Our findings suggest that the critical point of being diagnosed with liver complications for patients with CHB typically occurs shortly after being diagnosed with cardiometabolic comorbidity. This may be attributed to detection bias, as patients with newly diagnosed cardiometabolic disease often undergo more frequent and extensive medical evaluations, increasing the likelihood of discovering liver disease.

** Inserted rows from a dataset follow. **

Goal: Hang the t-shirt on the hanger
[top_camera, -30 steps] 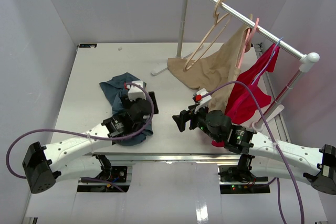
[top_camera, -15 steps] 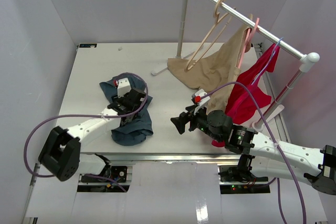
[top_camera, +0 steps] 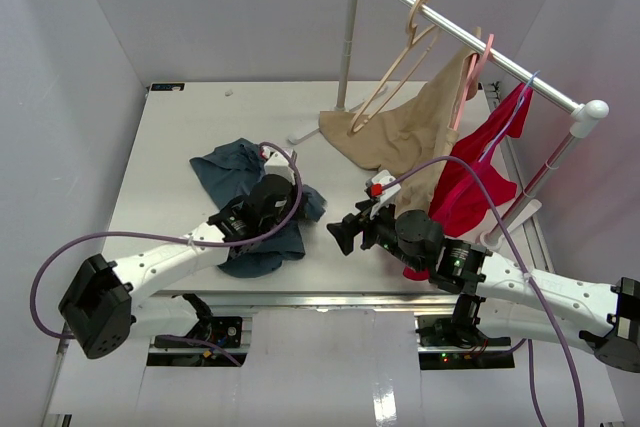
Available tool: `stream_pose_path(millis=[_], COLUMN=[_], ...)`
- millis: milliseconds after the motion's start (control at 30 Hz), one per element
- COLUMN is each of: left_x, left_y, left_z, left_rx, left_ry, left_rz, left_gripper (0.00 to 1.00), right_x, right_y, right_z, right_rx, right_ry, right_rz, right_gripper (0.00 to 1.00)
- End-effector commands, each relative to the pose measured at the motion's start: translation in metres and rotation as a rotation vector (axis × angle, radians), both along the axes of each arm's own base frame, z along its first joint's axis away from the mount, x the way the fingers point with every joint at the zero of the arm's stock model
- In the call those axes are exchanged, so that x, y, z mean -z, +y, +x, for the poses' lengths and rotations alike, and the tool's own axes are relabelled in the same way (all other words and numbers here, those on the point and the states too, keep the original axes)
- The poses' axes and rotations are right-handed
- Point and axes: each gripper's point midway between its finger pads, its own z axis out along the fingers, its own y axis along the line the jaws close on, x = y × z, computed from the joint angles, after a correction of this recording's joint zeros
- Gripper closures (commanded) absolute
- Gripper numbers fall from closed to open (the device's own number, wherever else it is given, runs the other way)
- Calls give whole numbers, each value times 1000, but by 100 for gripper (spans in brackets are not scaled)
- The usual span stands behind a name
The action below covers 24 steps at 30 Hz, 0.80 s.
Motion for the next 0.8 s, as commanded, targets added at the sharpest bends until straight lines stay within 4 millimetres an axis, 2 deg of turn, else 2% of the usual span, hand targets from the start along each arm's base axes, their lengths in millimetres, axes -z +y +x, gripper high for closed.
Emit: stream_pose_path(millis=[0, 100, 133, 167, 233, 267, 300, 367, 433, 500, 533, 600, 700, 767], left_x=[-16, -26, -30, -35, -45, -46, -55, -55, -43, -41, -38, -29, -13, 1], left_y=[-42, -62, -64, -63, -48, -36, -24, 7, 42, 77, 85, 121, 144, 152], left_z=[-20, -39, -43, -45, -38, -35, -21, -5, 1, 13, 12, 19, 21, 22], left_rx=[243, 399, 427, 430, 349, 289, 191, 17, -134, -274, -306, -426, -503, -537], left_ry=[-50, -66, -73, -81, -98, -86, -102, -59, 12, 28, 31, 28, 28, 52], left_rz=[-148, -219, -234, -239, -224, -197, -182, -125, -49, -33, -31, -36, -41, -38], left_gripper=[100, 98, 89, 72, 28, 21, 18, 17, 17, 17, 17, 18, 20, 22], right_x=[-29, -27, -27, -26, -26, -26, -26, -26, -27, -21, -20, -19, 1, 11], right_y=[0, 2, 2, 2, 2, 4, 5, 10, 17, 26, 31, 44, 69, 83], right_z=[5, 5, 5, 6, 5, 3, 1, -4, -8, -9, -8, -3, 11, 18], right_rx=[22, 17, 17, 17, 7, -13, -27, -71, -109, -137, -142, -146, -127, -119], right_ry=[-51, -51, -52, -53, -59, -61, -68, -74, -74, -63, -58, -46, -11, 14], right_rz=[56, 46, 42, 39, 32, 30, 22, 16, 16, 0, -4, -21, -95, -131], right_gripper=[10, 10, 10, 10, 10, 10, 10, 9, 8, 7, 7, 4, 0, 5])
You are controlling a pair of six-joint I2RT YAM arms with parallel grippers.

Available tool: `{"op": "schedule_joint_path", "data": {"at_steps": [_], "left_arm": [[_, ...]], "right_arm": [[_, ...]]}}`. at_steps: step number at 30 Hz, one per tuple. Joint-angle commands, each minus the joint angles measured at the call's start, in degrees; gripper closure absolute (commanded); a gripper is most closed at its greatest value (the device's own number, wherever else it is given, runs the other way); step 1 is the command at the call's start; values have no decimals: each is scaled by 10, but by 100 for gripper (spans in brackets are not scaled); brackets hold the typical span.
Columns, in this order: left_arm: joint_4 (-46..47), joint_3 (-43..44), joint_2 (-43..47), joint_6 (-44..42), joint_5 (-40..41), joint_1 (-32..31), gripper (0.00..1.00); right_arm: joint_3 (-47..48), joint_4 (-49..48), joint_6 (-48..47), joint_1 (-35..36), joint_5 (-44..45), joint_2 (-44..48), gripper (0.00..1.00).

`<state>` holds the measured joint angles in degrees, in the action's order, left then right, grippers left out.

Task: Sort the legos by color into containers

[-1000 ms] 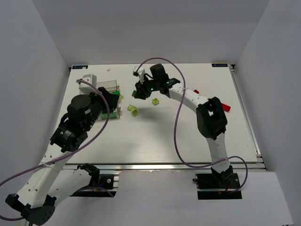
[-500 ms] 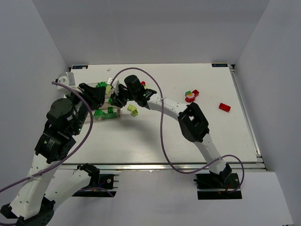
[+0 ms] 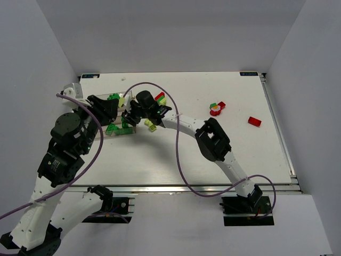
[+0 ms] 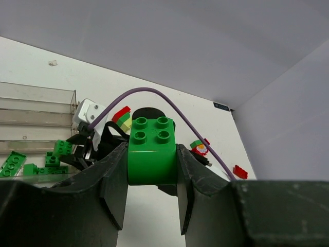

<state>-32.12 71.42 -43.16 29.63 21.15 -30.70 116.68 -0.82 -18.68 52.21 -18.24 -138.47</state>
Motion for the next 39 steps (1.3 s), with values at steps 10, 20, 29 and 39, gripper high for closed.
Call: {"op": "schedule_joint_path", "data": {"at_steps": [10, 20, 29, 39], "left_arm": [[27, 14, -24, 14, -50, 2, 100], [86, 8, -59, 3, -119, 3, 100], [258, -55, -108, 118, -254, 41, 100], [669, -175, -200, 353, -487, 113, 100]], "right_arm": [[-30, -16, -37, 1, -43, 83, 22], [-283, -55, 132, -121, -384, 313, 18], [-535, -319, 482, -225, -500, 484, 27], [-549, -414, 718, -299, -440, 526, 11]]}}
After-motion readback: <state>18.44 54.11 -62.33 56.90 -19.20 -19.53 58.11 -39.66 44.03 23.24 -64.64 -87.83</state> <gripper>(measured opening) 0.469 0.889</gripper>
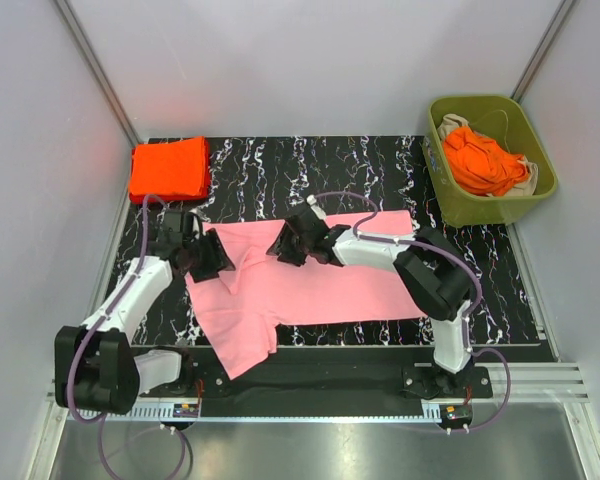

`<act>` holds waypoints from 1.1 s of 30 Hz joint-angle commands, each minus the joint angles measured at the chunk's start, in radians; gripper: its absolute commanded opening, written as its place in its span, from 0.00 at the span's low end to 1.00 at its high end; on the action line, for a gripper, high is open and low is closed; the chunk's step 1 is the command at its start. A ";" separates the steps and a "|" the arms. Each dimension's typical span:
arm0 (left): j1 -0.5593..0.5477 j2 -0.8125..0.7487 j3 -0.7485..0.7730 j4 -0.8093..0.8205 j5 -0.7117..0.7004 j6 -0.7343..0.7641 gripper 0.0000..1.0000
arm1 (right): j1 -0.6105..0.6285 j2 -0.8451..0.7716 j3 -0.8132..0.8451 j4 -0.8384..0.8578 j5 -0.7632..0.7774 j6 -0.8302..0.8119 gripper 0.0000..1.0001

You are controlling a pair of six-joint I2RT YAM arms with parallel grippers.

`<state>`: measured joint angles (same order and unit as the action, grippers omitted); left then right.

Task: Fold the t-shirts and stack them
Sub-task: Fold the tshirt

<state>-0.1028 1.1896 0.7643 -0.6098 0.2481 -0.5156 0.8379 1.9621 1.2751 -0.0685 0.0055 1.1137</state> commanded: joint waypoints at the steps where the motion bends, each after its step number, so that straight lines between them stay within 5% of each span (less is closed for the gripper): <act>1: -0.057 -0.028 -0.058 0.096 -0.055 -0.082 0.55 | 0.016 0.041 0.043 0.048 -0.004 0.084 0.46; 9: -0.162 -0.062 -0.140 0.120 -0.219 -0.124 0.51 | 0.026 0.034 0.020 0.055 0.014 0.077 0.45; 23: -0.195 -0.001 -0.160 0.216 -0.262 -0.113 0.32 | 0.027 0.006 -0.006 0.059 0.019 0.054 0.43; 33: -0.198 0.008 -0.151 0.168 -0.309 -0.126 0.43 | 0.029 -0.019 -0.003 0.059 0.033 0.029 0.43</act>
<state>-0.2943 1.2144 0.6098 -0.4553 -0.0113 -0.6346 0.8566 1.9991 1.2675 -0.0353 0.0097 1.1637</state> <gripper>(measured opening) 0.421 0.433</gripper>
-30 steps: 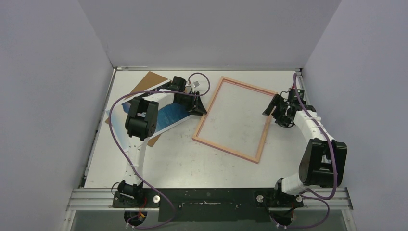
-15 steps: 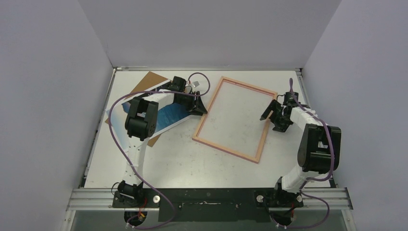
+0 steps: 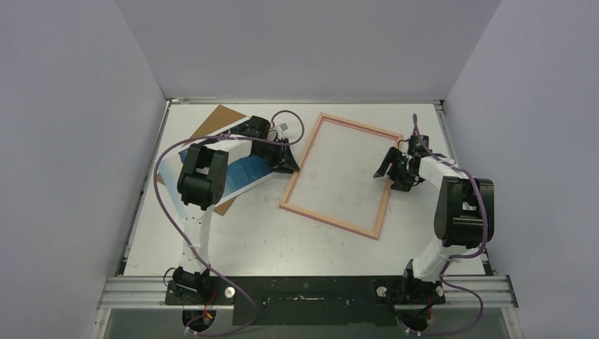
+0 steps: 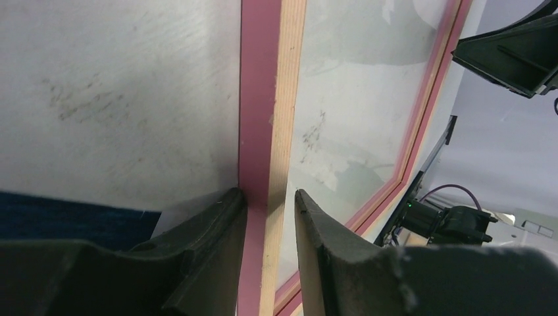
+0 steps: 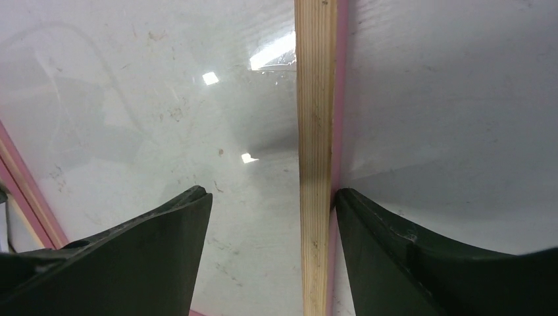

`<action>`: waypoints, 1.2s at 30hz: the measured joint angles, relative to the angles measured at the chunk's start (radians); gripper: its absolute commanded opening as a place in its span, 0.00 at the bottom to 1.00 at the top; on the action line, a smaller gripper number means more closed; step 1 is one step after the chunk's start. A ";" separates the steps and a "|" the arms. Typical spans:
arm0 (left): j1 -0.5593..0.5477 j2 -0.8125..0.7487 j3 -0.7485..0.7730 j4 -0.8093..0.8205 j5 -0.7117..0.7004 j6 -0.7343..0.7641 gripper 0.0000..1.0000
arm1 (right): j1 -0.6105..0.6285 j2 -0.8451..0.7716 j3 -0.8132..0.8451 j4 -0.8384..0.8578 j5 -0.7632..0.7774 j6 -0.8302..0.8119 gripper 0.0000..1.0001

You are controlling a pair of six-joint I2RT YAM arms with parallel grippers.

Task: Put the photo into the frame
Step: Move the photo frame to the center of the board, then pick up the photo at the center of the board.

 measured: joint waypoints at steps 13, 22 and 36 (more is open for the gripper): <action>0.005 -0.181 -0.222 -0.017 -0.135 0.028 0.32 | 0.110 0.000 0.000 0.007 0.051 -0.026 0.66; 0.013 -0.186 -0.162 -0.122 -0.150 0.062 0.47 | 0.121 -0.005 0.134 -0.103 0.121 -0.015 0.73; 0.207 -0.446 -0.066 -0.269 -0.551 0.156 0.95 | 0.116 -0.232 0.248 -0.146 0.149 -0.019 0.73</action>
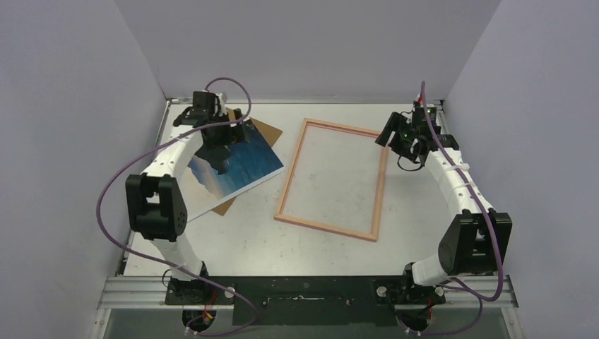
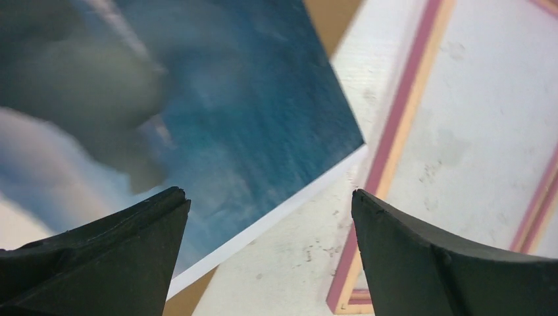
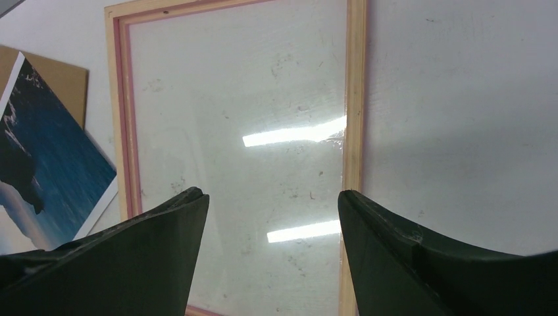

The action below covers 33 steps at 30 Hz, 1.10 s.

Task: Put the photo into the frame
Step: Pick up the photo at the center of the board.

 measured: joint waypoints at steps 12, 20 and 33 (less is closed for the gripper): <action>0.204 -0.362 -0.337 -0.034 -0.265 -0.146 0.80 | 0.099 0.002 -0.047 0.022 -0.024 0.042 0.72; 0.242 -0.367 -0.461 -0.005 -0.115 -0.204 0.70 | 0.365 0.184 0.055 0.120 -0.042 0.111 0.70; 0.229 -0.160 -0.460 0.124 0.096 -0.256 0.43 | 0.584 0.629 0.388 0.314 -0.106 0.186 0.66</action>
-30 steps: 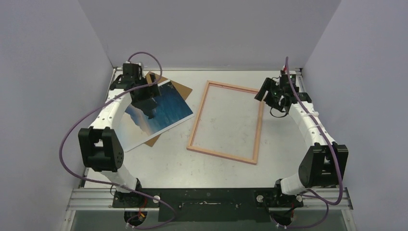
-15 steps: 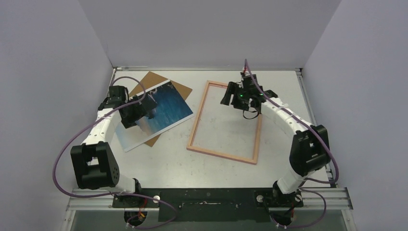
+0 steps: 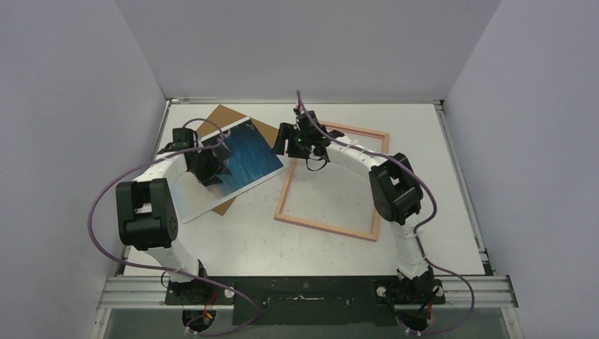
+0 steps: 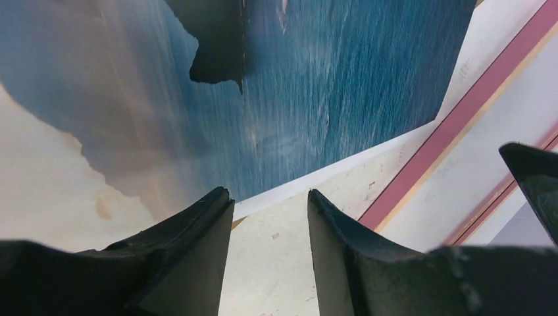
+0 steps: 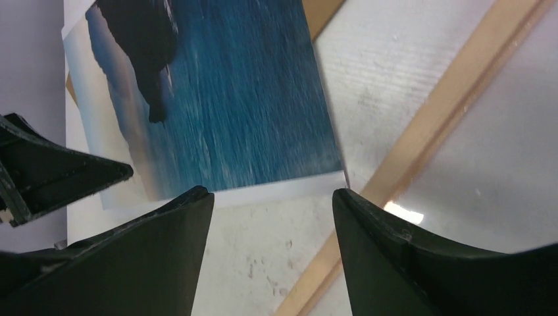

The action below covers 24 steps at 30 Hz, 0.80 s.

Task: Put the photo into the frame
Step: Pick up the photo at the center of the board.

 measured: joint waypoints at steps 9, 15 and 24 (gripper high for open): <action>-0.006 0.134 0.076 -0.023 -0.067 0.002 0.41 | 0.012 0.255 0.235 0.009 -0.003 0.004 0.64; -0.006 0.159 0.090 -0.062 -0.097 0.001 0.41 | 0.039 0.321 0.333 -0.033 0.032 -0.023 0.65; -0.006 0.175 0.111 -0.090 -0.101 0.010 0.41 | 0.051 0.406 0.465 -0.081 0.057 -0.028 0.65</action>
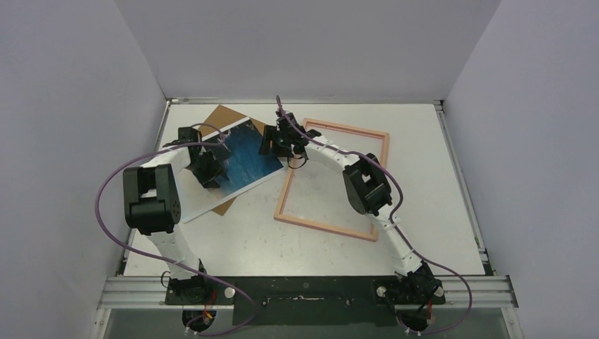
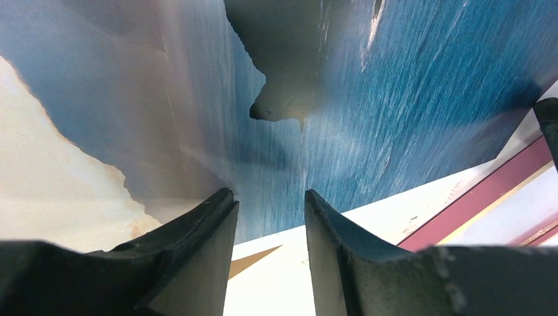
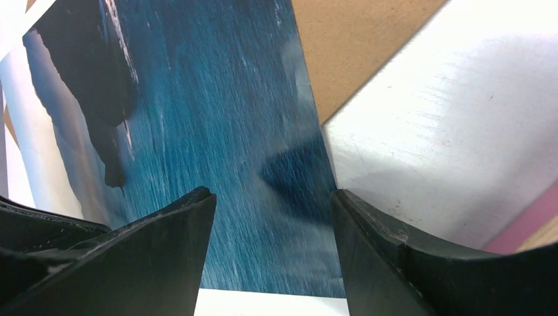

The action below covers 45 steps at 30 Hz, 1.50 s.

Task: Put the photo into the frame
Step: Pick up the photo at the center of the board.

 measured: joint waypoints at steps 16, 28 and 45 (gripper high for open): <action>0.001 0.007 0.007 -0.006 0.008 0.014 0.41 | -0.007 0.032 0.048 -0.005 0.019 0.026 0.66; 0.001 0.011 0.012 -0.011 0.009 0.017 0.41 | -0.042 0.062 0.047 0.105 -0.053 0.048 0.67; 0.003 0.025 0.026 -0.024 0.016 0.017 0.41 | -0.106 0.080 0.018 0.196 -0.316 0.105 0.67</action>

Previous studies, such as that by Bruijn et al, reported a threefold increase in cancer diagnoses within the first three months following T2D diagnosis.29 Additionally, patients diagnosed with T2D generally receive more intensive treatment for hypertension and hyperlipidaemia compared to those without T2D or prediabetes, potentially lowering their risk of liver complications.30,31 The observed trend of increasing risk during the later part of the follow-up period (Figure 1) indicates that patients with CHB with cardiometabolic disease do have an increased long-term risk of liver complications.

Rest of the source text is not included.